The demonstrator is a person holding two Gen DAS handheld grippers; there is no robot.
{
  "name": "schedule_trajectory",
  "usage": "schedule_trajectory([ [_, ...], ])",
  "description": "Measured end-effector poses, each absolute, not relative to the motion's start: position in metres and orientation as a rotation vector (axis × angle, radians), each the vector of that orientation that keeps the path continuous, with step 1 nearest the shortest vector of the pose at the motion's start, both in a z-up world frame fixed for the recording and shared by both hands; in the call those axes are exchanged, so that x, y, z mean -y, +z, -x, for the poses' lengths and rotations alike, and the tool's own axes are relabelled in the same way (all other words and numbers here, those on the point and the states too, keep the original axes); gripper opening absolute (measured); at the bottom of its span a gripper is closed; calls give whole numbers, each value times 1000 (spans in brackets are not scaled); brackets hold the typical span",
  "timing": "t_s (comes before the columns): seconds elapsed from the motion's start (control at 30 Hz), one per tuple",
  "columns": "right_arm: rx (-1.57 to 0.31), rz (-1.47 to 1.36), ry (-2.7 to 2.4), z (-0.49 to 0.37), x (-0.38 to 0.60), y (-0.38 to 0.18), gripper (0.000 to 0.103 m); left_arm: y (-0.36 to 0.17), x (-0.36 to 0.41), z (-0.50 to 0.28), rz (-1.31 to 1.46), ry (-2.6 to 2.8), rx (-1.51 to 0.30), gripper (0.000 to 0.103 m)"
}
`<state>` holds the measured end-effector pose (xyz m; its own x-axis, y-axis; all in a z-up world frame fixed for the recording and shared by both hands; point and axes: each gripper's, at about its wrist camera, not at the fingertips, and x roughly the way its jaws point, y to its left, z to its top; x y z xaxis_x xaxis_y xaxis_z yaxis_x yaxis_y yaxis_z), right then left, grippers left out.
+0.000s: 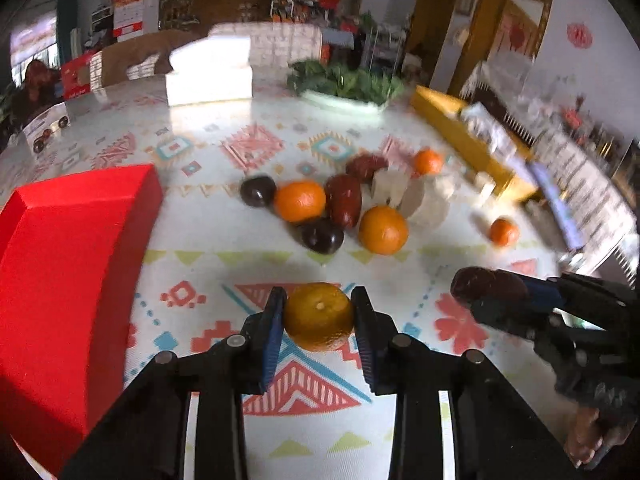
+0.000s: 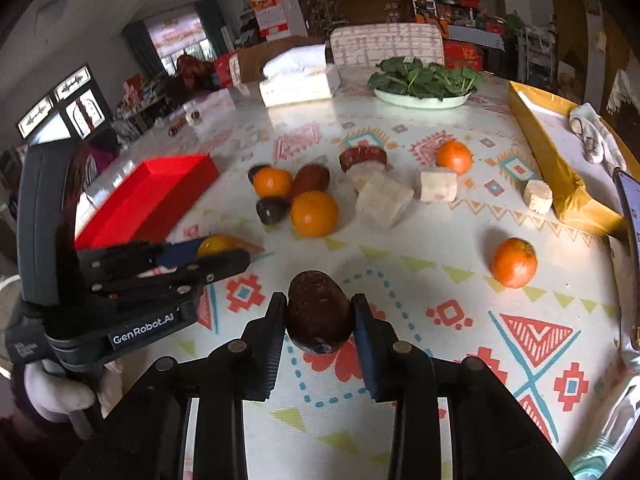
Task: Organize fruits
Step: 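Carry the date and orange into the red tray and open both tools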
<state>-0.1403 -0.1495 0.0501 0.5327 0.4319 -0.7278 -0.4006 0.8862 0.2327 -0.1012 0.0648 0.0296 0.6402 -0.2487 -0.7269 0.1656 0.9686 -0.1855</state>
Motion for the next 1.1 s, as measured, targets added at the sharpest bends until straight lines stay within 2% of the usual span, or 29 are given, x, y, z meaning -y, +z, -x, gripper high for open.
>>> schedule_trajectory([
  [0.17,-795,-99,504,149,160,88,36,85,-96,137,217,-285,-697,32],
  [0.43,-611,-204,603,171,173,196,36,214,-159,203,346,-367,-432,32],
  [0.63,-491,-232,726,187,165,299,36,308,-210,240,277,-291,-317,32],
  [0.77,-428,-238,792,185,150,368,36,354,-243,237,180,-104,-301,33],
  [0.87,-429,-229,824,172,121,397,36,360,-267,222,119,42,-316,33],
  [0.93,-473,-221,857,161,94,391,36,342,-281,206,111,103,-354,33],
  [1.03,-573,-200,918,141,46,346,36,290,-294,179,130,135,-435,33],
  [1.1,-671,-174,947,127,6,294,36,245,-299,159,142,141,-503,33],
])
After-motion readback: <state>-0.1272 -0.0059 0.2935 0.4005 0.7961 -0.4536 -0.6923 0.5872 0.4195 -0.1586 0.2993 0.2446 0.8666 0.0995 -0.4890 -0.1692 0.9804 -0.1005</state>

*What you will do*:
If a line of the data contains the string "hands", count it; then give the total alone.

*Task result*:
2